Norway was behind only Sweden and Finland. Photo: Sergii Mostovyi/Iris/Scanpix
Save the Children released the report 'Every Last Girl' for the International Day of the Girl Child on Tuesday.
“While there is much to celebrate, there is still a mountain to climb until we reach a world in which girls will have the same opportunities as boys,” wrote Helle Thorning-Schmidt, CEO of Save the Children International, and Kevin Watkins, CEO of Save the Children UK, in a press release.
The report used its so-called Girls' Opportunity Index to rank the world's countries according to five indicators: child marriage, adolescent fertility, maternal mortality (as an indicator to access to good-quality healthcare), women MPs and lower-secondary school completion.
It ranked Sweden at the top, followed by Finland and Norway. Fellow Nordic nation Denmark was ranked sixth, while Iceland was not included in the report.
Some other developed nations such as the UK (15), Canada (19) and the United States (32) were pulled down the rankings by not having enough women represented in government.
Forty percent of Danish MPs are women, compared to 29 percent of lawmakers in the UK and 19 percent in the US. Sweden had the highest proportion with 44 percent women.
“Only three of the countries with the highest proportion of female MPs are high income countries – Sweden, Finland and Spain. Rwanda tops the table with 64 percent of female MPs, followed by Bolivia and Cuba,” read the report.

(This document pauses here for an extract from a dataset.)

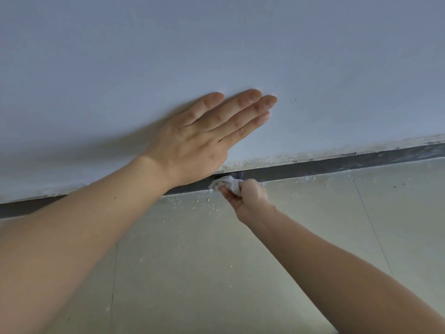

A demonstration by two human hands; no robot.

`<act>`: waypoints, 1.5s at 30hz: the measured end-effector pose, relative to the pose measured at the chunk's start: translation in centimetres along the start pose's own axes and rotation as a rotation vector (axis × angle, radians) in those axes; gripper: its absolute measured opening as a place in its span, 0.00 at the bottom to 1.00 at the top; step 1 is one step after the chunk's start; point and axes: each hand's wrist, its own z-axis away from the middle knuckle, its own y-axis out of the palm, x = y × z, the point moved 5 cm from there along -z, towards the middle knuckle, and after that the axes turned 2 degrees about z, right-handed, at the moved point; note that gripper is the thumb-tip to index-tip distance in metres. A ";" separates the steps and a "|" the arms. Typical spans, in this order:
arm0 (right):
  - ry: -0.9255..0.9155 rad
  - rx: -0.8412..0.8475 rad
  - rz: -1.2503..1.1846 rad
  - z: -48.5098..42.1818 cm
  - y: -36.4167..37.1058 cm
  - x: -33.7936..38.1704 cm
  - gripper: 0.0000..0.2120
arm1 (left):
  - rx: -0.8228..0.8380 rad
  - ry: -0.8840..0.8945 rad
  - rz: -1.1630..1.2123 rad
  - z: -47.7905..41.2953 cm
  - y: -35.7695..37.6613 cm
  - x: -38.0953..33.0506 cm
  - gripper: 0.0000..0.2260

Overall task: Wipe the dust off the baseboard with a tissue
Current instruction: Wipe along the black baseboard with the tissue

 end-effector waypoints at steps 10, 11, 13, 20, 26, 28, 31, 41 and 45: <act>-0.346 -0.273 -0.144 1.3 -17.8 14.5 0.16 | 0.095 -0.096 0.102 -2.3 -1.1 -2.4 0.30; -0.344 -0.295 -0.078 1.6 -18.7 15.0 0.15 | 0.096 -0.093 0.104 -3.3 -1.2 -2.8 0.30; -0.306 -0.326 0.110 1.9 -19.9 15.3 0.13 | 0.075 -0.099 0.113 -5.7 -1.4 -3.8 0.30; -0.072 0.015 0.268 -1.1 -18.1 11.4 0.07 | -0.025 0.006 0.099 -15.7 -1.2 -10.4 0.31; -0.067 0.119 -0.059 -2.9 -18.9 13.7 0.14 | 0.053 0.002 -0.016 -20.0 -0.4 -11.6 0.35; -0.108 0.036 -0.156 -2.9 -21.3 15.4 0.13 | 0.052 -0.018 -0.054 -19.9 -0.2 -11.4 0.34; -0.201 -0.153 -0.325 -3.4 -26.6 18.2 0.11 | 0.066 -0.068 -0.074 -19.9 0.1 -12.3 0.31; -0.048 0.050 0.027 -3.1 -23.0 13.4 0.10 | 0.005 -0.167 -0.101 -20.1 1.2 -13.3 0.33; -0.063 0.043 -0.046 -4.3 -21.1 13.8 0.08 | -0.015 -0.162 -0.084 -20.2 1.3 -13.3 0.33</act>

The report also pointed out the US’s relatively high adolescent fertility and maternal mortality rates. Fourteen women died per 100,000 live births in the US in 2015; a similar number to Uruguay and Lebanon, and far higher than the three deaths per 100,000 in Poland, Greece and Finland,” the report stated.
At the bottom of the list were Niger (144), Chad (143), the Central African Republic (142), Mali (141) and Somalia (140).
“The worst places to be a girl are amongst the poorest in the world. These countries have extremely high rates of deprivation across all indicators. They must focus urgently on ensuring that policy and practice uphold girls' rights,” said the report.